YOUR INSTRUCTIONS -
Repeat what the lines below say, word for word, and skip every image.

DATA RECORDS -

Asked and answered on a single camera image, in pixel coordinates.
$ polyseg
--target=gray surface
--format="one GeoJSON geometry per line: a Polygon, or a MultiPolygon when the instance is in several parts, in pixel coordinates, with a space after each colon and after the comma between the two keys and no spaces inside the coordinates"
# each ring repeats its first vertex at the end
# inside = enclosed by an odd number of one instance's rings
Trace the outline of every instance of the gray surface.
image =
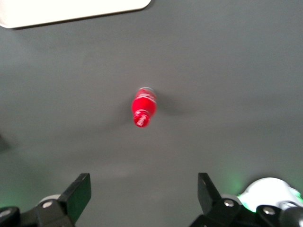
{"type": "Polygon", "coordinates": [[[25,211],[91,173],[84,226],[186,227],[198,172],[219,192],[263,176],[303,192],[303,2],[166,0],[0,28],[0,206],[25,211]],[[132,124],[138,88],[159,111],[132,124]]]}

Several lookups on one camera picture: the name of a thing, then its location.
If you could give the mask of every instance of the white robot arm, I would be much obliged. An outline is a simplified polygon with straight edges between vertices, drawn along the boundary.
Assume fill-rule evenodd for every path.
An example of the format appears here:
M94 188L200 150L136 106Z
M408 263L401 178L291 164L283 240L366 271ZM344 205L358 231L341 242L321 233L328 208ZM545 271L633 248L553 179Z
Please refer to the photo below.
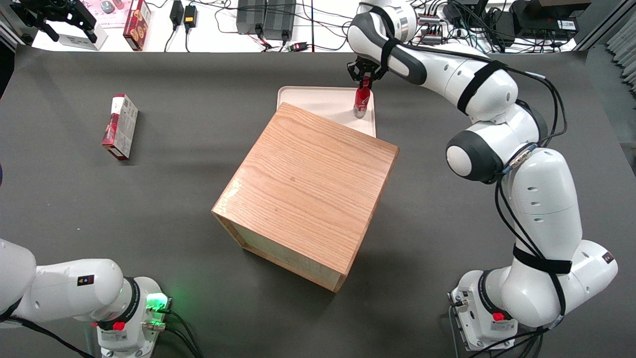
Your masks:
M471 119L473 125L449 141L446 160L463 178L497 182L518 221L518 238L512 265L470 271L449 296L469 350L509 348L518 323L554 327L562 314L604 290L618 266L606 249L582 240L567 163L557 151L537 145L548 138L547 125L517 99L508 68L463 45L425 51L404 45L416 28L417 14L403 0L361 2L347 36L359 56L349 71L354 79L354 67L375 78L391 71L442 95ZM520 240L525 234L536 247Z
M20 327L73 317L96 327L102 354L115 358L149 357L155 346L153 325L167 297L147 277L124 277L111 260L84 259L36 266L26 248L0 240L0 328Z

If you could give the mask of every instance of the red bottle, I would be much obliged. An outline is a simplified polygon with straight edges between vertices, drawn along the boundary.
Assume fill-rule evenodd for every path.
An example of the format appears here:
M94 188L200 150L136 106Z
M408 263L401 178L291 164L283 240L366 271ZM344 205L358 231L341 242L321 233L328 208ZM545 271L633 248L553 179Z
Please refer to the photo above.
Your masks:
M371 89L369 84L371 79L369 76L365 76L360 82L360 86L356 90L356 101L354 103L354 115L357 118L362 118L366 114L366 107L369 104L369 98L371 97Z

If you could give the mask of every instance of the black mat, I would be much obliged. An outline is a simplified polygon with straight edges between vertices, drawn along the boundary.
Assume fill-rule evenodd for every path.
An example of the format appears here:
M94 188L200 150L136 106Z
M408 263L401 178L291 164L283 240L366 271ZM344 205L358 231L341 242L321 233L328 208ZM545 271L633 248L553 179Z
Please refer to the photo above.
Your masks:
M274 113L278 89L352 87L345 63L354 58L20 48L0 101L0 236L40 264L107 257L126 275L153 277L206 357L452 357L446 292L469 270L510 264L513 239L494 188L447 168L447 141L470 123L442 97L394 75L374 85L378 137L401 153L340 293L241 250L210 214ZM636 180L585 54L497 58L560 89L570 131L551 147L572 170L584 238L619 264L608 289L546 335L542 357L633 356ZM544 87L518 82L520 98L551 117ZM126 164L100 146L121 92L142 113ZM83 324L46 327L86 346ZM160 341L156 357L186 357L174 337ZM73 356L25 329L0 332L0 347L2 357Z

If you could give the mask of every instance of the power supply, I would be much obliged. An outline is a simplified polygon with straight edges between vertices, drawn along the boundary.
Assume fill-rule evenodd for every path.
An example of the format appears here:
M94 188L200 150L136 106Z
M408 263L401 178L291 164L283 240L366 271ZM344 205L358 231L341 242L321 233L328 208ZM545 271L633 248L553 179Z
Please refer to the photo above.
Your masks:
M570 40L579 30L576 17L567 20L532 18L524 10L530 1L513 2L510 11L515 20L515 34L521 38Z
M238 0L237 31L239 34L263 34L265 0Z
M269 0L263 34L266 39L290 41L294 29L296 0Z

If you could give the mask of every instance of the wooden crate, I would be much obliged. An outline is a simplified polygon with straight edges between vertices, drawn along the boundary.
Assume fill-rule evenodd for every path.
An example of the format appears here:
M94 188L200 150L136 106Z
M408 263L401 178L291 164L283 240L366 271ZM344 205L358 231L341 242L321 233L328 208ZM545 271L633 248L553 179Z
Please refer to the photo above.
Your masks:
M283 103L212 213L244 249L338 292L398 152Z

RESPONSE FOR THIS EXERCISE -
Asked and answered on a single camera image, in pixel coordinates.
$ polyseg
--target=gray surface
--format="one GeoJSON geometry per line: a Polygon, or a MultiPolygon when the instance is in several parts, in pixel coordinates, with a space after each colon and after the comma between the two keys and no spaces inside the coordinates"
# each ring repeats its first vertex at the end
# inside = enclosed by an odd number of one instance's rings
Trace the outline of every instance of the gray surface.
image =
{"type": "Polygon", "coordinates": [[[25,211],[91,173],[84,226],[186,227],[198,172],[219,192],[263,176],[303,192],[303,2],[166,0],[0,28],[0,206],[25,211]],[[132,124],[138,88],[159,111],[132,124]]]}

Several lookups on one camera picture: the name of a thing, then its location.
If you could give the mask of every instance of the white robot arm, I would be much obliged. An outline is a simplified polygon with straight edges between vertices, drawn along the boundary.
Assume fill-rule evenodd for every path.
An example of the format appears here:
M94 188L200 150L136 106Z
M408 263L401 178L291 164L283 240L366 271ZM344 205L358 231L341 242L321 233L328 208ZM545 271L633 248L553 179Z
Please refer to the photo below.
Your masks:
M471 119L473 125L449 141L446 160L463 178L497 182L518 221L518 238L512 265L470 271L449 296L469 350L509 348L518 323L554 327L562 314L604 290L618 266L606 249L582 240L567 163L557 151L537 145L548 138L547 125L517 99L508 68L463 45L425 51L404 45L416 28L417 14L403 0L361 2L347 36L359 56L349 71L354 79L354 67L375 78L391 71L442 95ZM520 240L525 234L536 247Z
M20 327L73 317L96 327L102 354L115 358L149 357L155 346L153 325L167 297L147 277L124 277L111 260L84 259L36 266L26 248L0 240L0 328Z

If you could give the mask of every instance of the red bottle, I would be much obliged. An outline is a simplified polygon with straight edges between vertices, drawn along the boundary.
Assume fill-rule evenodd for every path.
An example of the format appears here:
M94 188L200 150L136 106Z
M408 263L401 178L291 164L283 240L366 271ZM344 205L358 231L341 242L321 233L328 208ZM545 271L633 248L553 179Z
Please refer to the photo above.
Your masks:
M371 89L369 84L371 79L369 76L365 76L360 82L360 86L356 90L356 101L354 103L354 115L357 118L362 118L366 114L366 107L369 104L369 98L371 97Z

If you could give the mask of every instance of the black mat, I would be much obliged. An outline is a simplified polygon with straight edges between vertices, drawn along the boundary.
Assume fill-rule evenodd for every path.
An example of the format appears here:
M94 188L200 150L136 106Z
M408 263L401 178L291 164L283 240L366 271ZM344 205L358 231L341 242L321 233L328 208ZM545 271L633 248L553 179Z
Please refer to the photo above.
Your masks:
M274 113L278 89L352 87L345 63L354 58L20 48L0 101L0 236L40 264L107 257L126 275L153 277L206 357L452 357L446 292L469 270L510 264L513 239L494 188L447 168L447 141L470 123L442 97L394 75L374 85L378 137L401 153L340 293L241 250L210 214ZM636 180L585 54L497 58L560 89L570 131L551 147L572 170L584 238L619 264L608 289L546 335L542 357L633 356ZM544 87L518 82L520 98L551 117ZM126 164L100 146L121 92L142 113ZM83 324L46 327L86 346ZM160 341L156 357L186 357L174 337ZM73 356L25 329L0 332L0 347L2 357Z

If you could give the mask of every instance of the power supply, I would be much obliged. An outline is a simplified polygon with straight edges between vertices, drawn along the boundary.
Assume fill-rule evenodd for every path.
An example of the format appears here:
M94 188L200 150L136 106Z
M408 263L401 178L291 164L283 240L366 271ZM344 205L358 231L341 242L321 233L328 208ZM545 271L633 248L553 179Z
Please refer to the photo above.
Your masks:
M570 40L579 30L576 17L567 20L532 18L524 10L530 1L513 2L510 11L515 20L515 34L521 38Z
M238 0L237 31L239 34L263 34L265 0Z
M269 0L263 34L266 39L290 41L294 29L296 0Z

If you could give the mask of every instance of the wooden crate, I would be much obliged. An outline is a simplified polygon with straight edges between vertices, drawn along the boundary.
Assume fill-rule evenodd for every path.
An example of the format appears here:
M94 188L200 150L136 106Z
M408 263L401 178L291 164L283 240L366 271ZM344 205L358 231L341 242L321 233L328 208ZM545 271L633 248L553 179Z
Please refer to the photo above.
Your masks:
M283 103L212 213L244 249L338 292L398 152Z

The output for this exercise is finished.